In [None]:
from mss import mss
import numpy as np
import matplotlib.pyplot as plt
import torch
import math
import torch.backends.cudnn as cudnn
from tensorflow.keras.utils import to_categorical
from PIL import Image
from time import sleep
import winsound
import pickle

In [None]:
device = torch.device("cuda" if torch.cuda.is_available() else "cpu")
cudnn.benchmark = True

In [None]:
class Dataset(torch.utils.data.Dataset):
    '''
    Generates input maps and commands for Hakisa.

    Remember: command_types = list of strings, actions1 and 2 = list of strings(keyboard), X coordinates or None(mouse)
    '''
    
    def __init__(
        self,
        command_types = None,
        actions1 = None,
        actions2 = None,
        top=0,
        left=0,
        width=1920,
        height=1080,
        resize=None
    ):

        # Window resolutions for the screen grabber
        self.top = top
        self.left = left
        self.width = width
        self.height = height

        self.resize = resize # For reducing the images. Must be a tuple (Height, Width)

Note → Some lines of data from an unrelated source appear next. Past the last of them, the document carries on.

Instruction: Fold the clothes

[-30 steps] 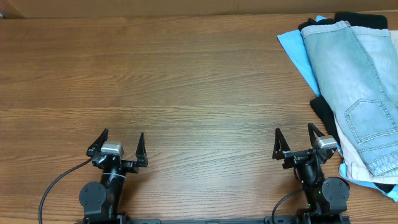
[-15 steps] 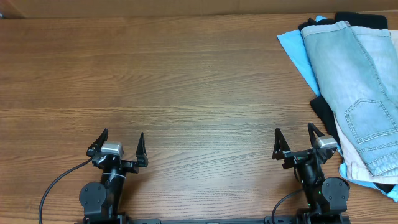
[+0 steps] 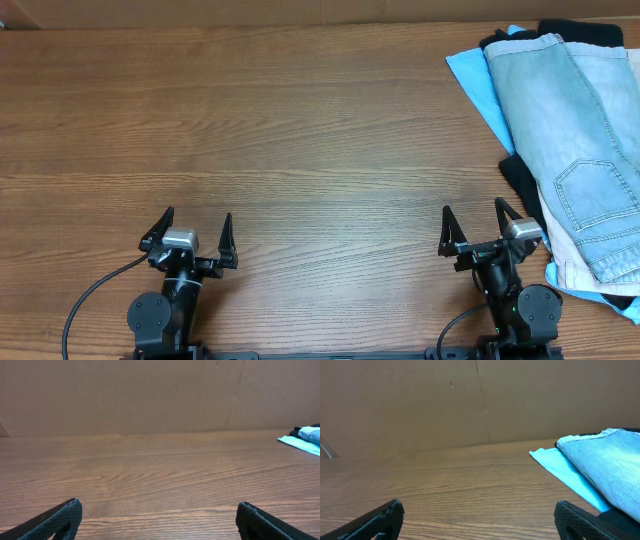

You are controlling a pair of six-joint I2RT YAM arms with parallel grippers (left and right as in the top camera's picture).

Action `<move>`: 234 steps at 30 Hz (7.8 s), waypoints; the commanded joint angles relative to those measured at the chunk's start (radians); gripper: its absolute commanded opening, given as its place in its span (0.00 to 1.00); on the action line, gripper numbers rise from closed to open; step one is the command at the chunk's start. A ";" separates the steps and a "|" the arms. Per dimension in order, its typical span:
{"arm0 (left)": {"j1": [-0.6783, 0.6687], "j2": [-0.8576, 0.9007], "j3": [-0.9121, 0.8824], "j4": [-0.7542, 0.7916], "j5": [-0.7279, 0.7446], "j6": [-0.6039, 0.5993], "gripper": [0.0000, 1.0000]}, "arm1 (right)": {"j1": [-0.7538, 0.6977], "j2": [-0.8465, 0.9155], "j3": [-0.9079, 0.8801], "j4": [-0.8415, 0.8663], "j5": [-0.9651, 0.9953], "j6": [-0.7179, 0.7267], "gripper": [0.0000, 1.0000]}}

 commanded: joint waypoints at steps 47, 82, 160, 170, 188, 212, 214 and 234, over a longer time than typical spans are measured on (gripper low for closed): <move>0.007 -0.009 -0.006 0.004 -0.009 0.004 1.00 | 0.005 -0.008 -0.011 0.003 -0.001 0.000 1.00; 0.007 -0.009 -0.006 0.004 -0.009 0.004 1.00 | 0.005 -0.008 -0.011 0.003 -0.001 0.000 1.00; 0.007 -0.009 -0.006 0.017 -0.034 0.004 1.00 | 0.005 -0.008 -0.010 0.024 -0.002 0.000 1.00; 0.007 -0.008 0.032 0.178 0.263 -0.014 1.00 | 0.003 -0.008 0.133 -0.003 -0.011 0.031 1.00; 0.007 0.837 0.802 -0.218 0.226 0.110 1.00 | 0.003 0.531 0.883 -0.519 0.115 -0.034 1.00; 0.005 1.521 1.099 -0.341 0.280 0.101 1.00 | -0.305 1.336 1.081 -0.711 0.159 0.473 1.00; 0.004 1.521 1.099 -0.337 0.258 0.101 1.00 | -0.412 1.342 1.081 -0.723 0.159 0.496 1.00; -0.159 1.522 1.098 -0.231 0.037 0.102 1.00 | -0.940 1.550 1.047 -0.810 0.155 0.558 1.00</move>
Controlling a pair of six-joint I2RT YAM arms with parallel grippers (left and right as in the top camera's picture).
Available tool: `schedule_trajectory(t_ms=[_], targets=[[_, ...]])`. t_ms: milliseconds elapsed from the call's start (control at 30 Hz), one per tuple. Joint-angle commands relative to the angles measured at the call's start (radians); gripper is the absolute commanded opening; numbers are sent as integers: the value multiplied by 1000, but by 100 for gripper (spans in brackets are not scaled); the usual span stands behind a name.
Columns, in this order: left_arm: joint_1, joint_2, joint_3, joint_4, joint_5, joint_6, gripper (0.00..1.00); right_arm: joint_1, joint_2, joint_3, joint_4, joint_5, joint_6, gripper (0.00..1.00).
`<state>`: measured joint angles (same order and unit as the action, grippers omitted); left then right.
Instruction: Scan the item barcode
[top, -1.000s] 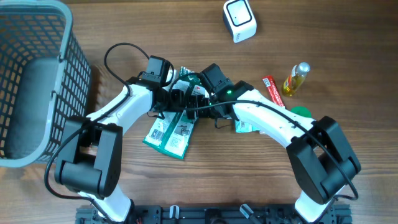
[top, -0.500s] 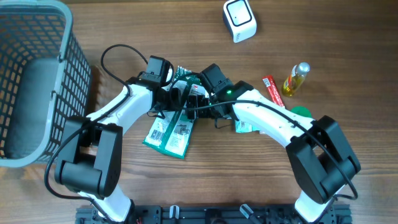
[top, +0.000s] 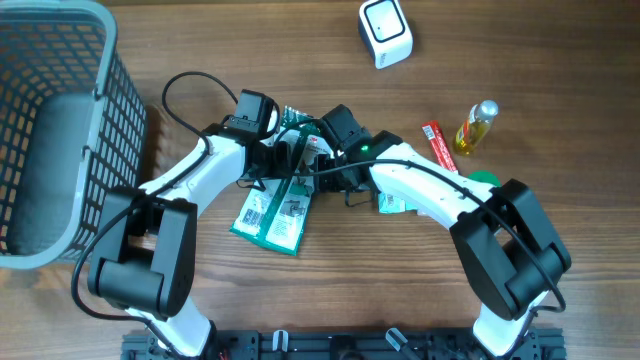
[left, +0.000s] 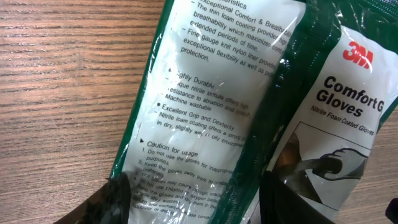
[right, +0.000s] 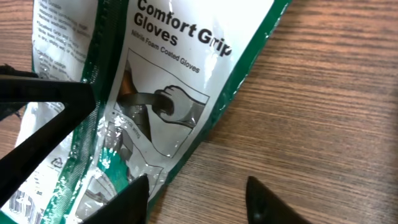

        self.data = None # This will be created during training. However, it's possible to load a ready-made data for training.

        self.command_type = command_types
        self.actions1 = actions1
        self.actions2 = actions2

    def __getitem__(self, idx):

        frames = self.data[idx]
        encoded_command_type = self.encoded_command_type[idx]
        encoded_actions1 = self.encoded_actions1[idx]
        encoded_actions2 = self.encoded_actions2[idx]

        return frames, encoded_command_type, encoded_actions1, encoded_actions2
        

    def __len__(self):

        return len(self.data)


    def record_gameplay(self, number_of_screenshots, screenshot_delay, grayscale=False, resize=False, path=None):

        # Resizing and grayscaling isn't really necessary here, but can save you some time later.
        # Both saving you from writing more code and from making your hardware having to process more and more data at once.

        print(f"Ok. Screenshot capture will begin in 5 seconds")

        sleep(5)

        winsound.PlaySound('D:/Python/Audio/English/chiara_hacking_1_en.wav', winsound.SND_FILENAME) # Just to know if everything's ok

        for i in range(number_of_screenshots):

            with mss() as sct:

                frame = sct.grab(monitor={"top": self.top, "left": self.left, "width": self.width, "height": self.height})
                frame = Image.frombytes("RGB", frame.size, frame.bgra, 'raw', 'BGRX')

            if grayscale:

                frame = frame.convert('L')

            if resize:

                frame = frame.resize(self.resize)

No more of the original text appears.